» Exercise instructions: Quote each record exactly, please, leaving none out.

» Supplied records:

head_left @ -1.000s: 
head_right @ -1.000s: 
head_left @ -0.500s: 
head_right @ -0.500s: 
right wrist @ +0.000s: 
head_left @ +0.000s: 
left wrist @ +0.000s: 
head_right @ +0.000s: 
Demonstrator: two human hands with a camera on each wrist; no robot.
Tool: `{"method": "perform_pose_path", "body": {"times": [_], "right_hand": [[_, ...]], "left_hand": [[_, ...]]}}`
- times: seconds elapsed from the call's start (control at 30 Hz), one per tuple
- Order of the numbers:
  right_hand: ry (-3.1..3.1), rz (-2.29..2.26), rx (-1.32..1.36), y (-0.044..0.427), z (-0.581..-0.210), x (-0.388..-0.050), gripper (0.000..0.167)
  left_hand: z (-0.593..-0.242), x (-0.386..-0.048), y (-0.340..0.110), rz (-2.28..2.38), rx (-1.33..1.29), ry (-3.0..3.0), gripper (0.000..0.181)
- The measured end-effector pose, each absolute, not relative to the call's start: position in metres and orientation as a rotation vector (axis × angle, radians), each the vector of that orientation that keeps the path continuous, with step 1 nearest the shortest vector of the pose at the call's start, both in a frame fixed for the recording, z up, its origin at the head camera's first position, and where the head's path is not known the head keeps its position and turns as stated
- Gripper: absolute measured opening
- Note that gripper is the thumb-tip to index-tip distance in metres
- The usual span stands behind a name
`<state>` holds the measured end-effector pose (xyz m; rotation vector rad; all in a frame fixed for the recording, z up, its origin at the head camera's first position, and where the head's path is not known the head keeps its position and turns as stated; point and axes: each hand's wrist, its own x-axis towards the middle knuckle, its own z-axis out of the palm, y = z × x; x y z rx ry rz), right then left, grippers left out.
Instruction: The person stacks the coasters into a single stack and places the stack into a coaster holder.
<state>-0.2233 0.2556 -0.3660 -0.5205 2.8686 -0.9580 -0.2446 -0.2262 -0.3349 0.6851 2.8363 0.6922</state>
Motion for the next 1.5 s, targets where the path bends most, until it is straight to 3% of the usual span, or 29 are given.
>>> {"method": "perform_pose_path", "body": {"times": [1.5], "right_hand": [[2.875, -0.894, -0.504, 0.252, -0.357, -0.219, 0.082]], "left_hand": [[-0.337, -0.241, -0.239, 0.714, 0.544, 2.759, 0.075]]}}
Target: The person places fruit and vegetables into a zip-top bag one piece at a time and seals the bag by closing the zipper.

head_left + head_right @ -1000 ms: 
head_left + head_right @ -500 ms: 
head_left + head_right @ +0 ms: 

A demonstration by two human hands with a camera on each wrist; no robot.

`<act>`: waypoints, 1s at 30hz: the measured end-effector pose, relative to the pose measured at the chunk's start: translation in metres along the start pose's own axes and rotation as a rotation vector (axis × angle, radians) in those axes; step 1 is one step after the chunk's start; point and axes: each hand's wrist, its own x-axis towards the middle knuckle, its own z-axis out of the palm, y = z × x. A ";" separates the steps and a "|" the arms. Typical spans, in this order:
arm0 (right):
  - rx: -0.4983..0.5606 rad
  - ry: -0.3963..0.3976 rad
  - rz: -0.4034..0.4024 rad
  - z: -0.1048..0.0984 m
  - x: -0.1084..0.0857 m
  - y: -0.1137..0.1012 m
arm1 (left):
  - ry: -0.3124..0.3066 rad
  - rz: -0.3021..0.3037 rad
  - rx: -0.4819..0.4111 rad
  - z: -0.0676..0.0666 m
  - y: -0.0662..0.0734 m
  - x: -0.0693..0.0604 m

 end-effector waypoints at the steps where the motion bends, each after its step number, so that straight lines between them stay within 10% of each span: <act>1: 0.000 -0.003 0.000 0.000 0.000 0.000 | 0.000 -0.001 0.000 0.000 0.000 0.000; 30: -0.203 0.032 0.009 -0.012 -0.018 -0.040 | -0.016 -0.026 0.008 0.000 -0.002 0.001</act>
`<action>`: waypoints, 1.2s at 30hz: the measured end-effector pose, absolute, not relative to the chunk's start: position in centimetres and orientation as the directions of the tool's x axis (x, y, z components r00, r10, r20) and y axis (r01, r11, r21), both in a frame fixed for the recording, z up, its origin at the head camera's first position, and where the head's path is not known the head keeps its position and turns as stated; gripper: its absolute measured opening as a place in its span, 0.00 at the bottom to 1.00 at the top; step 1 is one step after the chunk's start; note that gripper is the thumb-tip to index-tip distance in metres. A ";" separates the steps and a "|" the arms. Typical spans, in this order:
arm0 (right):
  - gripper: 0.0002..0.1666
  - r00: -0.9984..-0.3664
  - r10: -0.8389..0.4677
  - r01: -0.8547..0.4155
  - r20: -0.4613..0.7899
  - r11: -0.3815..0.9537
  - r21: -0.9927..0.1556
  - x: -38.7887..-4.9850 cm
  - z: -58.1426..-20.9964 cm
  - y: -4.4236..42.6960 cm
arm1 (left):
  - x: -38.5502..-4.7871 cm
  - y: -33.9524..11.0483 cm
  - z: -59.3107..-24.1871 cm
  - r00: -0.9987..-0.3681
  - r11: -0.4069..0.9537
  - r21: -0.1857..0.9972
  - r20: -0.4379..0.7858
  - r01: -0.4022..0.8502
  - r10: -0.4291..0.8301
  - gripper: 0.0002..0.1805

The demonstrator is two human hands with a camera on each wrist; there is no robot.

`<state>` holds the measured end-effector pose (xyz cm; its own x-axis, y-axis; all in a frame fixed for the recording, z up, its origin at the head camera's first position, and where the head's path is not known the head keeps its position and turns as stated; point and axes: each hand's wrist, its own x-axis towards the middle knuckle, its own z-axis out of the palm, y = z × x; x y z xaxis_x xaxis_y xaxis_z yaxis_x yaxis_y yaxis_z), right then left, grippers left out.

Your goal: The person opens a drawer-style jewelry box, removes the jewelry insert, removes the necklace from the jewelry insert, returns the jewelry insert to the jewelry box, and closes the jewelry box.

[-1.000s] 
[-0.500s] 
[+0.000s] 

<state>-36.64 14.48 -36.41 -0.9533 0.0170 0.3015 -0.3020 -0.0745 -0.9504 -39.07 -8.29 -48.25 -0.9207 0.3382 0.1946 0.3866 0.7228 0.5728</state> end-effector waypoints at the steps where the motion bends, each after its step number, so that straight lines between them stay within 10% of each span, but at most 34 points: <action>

» Solution:
head_left @ -1.000s: 
head_right @ -1.000s: 
head_left @ -0.500s: 
head_right @ -0.500s: 
right wrist @ +0.000s: 
head_left @ +0.000s: 
left wrist @ +0.000s: 
head_right @ +0.000s: 
Demonstrator: two human hands with a camera on each wrist; no robot.
Tool: `{"method": "perform_pose_path", "body": {"times": [_], "right_hand": [[_, ...]], "left_hand": [[_, ...]]}}`
- times: seconds elapsed from the call's start (control at 30 Hz), one per tuple
- Order of the numbers:
  right_hand: ry (-3.1..3.1), rz (-2.29..2.26), rx (-1.32..1.36), y (-0.044..0.427), z (-0.581..-0.210), x (-0.388..-0.050), gripper (0.000..0.167)
  left_hand: z (-0.593..-0.242), x (-0.386..-0.048), y (-0.340..0.110), rz (-2.28..2.38), rx (-1.33..1.29), ry (-3.0..3.0), gripper (0.000..0.181)
- The measured end-effector pose, each absolute, not relative to the call's start: position in metres and orientation as a rotation vector (axis × angle, radians), each the vector of that orientation that keeps the path continuous, with step 1 nearest the shortest vector of the pose at the call's start, both in a frame fixed for the recording, z up, its origin at the head camera's first position, and where the head's path is not known the head keeps its position and turns as stated
- Gripper: absolute measured opening
- Note that gripper is the thumb-tip to index-tip distance in metres
- The usual span stands behind a name
`<state>` holds the measured end-effector pose (xyz m; rotation vector rad; all in a frame fixed for the recording, z up, its origin at the head camera's first position, and where the head's path is not known the head keeps its position and turns as stated; point and axes: each hand's wrist, its own x-axis towards the middle knuckle, its own z-axis out of the palm, y = z × x; x y z rx ry rz), right then left, grippers left out.
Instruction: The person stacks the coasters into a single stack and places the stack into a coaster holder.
<state>-0.2233 0.2556 -0.3660 -0.5205 2.8686 -0.9580 -0.2446 -0.2262 -0.3349 0.6851 2.8363 0.6922</state>
Motion for the next 1.5 s, targets where the path bends most, until it is straight to 3% of the usual span, or 29 are given.
>>> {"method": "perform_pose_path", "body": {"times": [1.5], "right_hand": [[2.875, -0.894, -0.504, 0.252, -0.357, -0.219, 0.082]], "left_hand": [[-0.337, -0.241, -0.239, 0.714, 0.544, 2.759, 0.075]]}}
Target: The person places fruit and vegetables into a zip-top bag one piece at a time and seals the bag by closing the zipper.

head_left + head_right @ -1000 ms: 
head_left + head_right @ -500 ms: 
head_left + head_right @ +0 ms: 

A demonstration by two human hands with a camera on each wrist; no robot.

`<act>`: waypoints, 1s at 30hz: the measured end-effector pose, relative to the pose measured at the chunk's start: translation in metres along the start pose's own axes and rotation as a rotation vector (axis × angle, radians) in those axes; step 1 is one step after the chunk's start; point and axes: each hand's wrist, its own x-axis towards the middle knuckle, its own z-axis out of the palm, y = z × x. A ";" separates the steps and a "|" the arms. Typical spans, in this order:
arm0 (right):
  - rx: -0.4983..0.5606 rad
  - ry: -0.3963..0.3976 rad
  - rz: -0.4034..0.4024 rad
  - z: -0.1048..0.0984 m
  - x: -0.1084..0.0857 m
  - y: -0.1137..0.1012 m
arm1 (left):
  - ry: -0.3124..0.3066 rad
  - rz: -0.3021..0.3037 rad
  - rx: -0.4819..0.4111 rad
  - z: -0.0676..0.0666 m
  - y: -0.0662..0.0734 m
  - x: -0.0693..0.0604 m

 end-effector waypoints at the steps where the motion bends, each after its step number, so that straight lines between them stay within 10% of each span: <act>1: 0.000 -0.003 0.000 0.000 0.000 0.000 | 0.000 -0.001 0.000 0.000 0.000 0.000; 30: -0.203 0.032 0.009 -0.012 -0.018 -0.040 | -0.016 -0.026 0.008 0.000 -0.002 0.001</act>
`<action>`: waypoints, 1.2s at 30hz: the measured end-effector pose, absolute, not relative to the chunk's start: position in centimetres and orientation as the directions of the tool's x axis (x, y, z components r00, r10, r20) and y axis (r01, r11, r21), both in a frame fixed for the recording, z up, its origin at the head camera's first position, and where the head's path is not known the head keeps its position and turns as stated; gripper: its absolute measured opening as a place in its span, 0.00 at the bottom to 1.00 at the top; step 1 is one step after the chunk's start; note that gripper is the thumb-tip to index-tip distance in metres. A ";" separates the steps and a "|" the arms. Typical spans, in this order:
arm0 (right):
  - gripper: 0.0002..0.1666
  - r00: -0.9984..-0.3664
  - r10: -0.8389..0.4677
  - r01: -0.8547..0.4155
  - r20: -0.4613..0.7899
  - r11: -0.3815..0.9537
  - r21: -0.9927..0.1556
  - x: -38.7887..-4.9850 cm
  - z: -58.1426..-20.9964 cm
  - y: -4.4236..42.6960 cm
arm1 (left):
  - x: -38.5502..-4.7871 cm
  - y: -33.9524..11.0483 cm
  - z: -59.3107..-24.1871 cm
  - r00: -0.9987..-0.3681
  - r11: -0.4069..0.9537
  - r21: -0.1857..0.9972
  - r20: -0.4379..0.7858
  - r01: -0.4022..0.8502
  - r10: -0.4291..0.8301
  - gripper: 0.0002..0.1805

The demonstrator is two human hands with a camera on each wrist; there is no robot.

`<state>` holds the measured end-effector pose (xyz cm; its own x-axis, y-axis; all in a frame fixed for the recording, z up, its origin at the head camera's first position, and where the head's path is not known the head keeps its position and turns as stated; point and axes: each hand's wrist, its own x-axis towards the middle knuckle, its own z-axis out of the palm, y = z × x; x y z xaxis_x xaxis_y xaxis_z yaxis_x yaxis_y yaxis_z), right then left, grippers left out.

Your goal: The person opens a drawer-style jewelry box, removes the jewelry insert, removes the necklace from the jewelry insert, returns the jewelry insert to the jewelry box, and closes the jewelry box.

[-1.000s] 
[-0.500s] 
[+0.000s] 

<state>-36.64 14.48 -36.41 -0.9533 0.0170 0.3015 -0.3020 -0.0745 -0.9504 -39.07 -8.29 -48.25 -0.9207 0.3382 0.1946 0.3866 0.7228 0.5728</state> end-effector waypoints at the steps where the motion bends, each after its step number, so that straight lines between them stay within 10% of each span, but at most 34 points: <action>

Nothing remains to be added to the answer.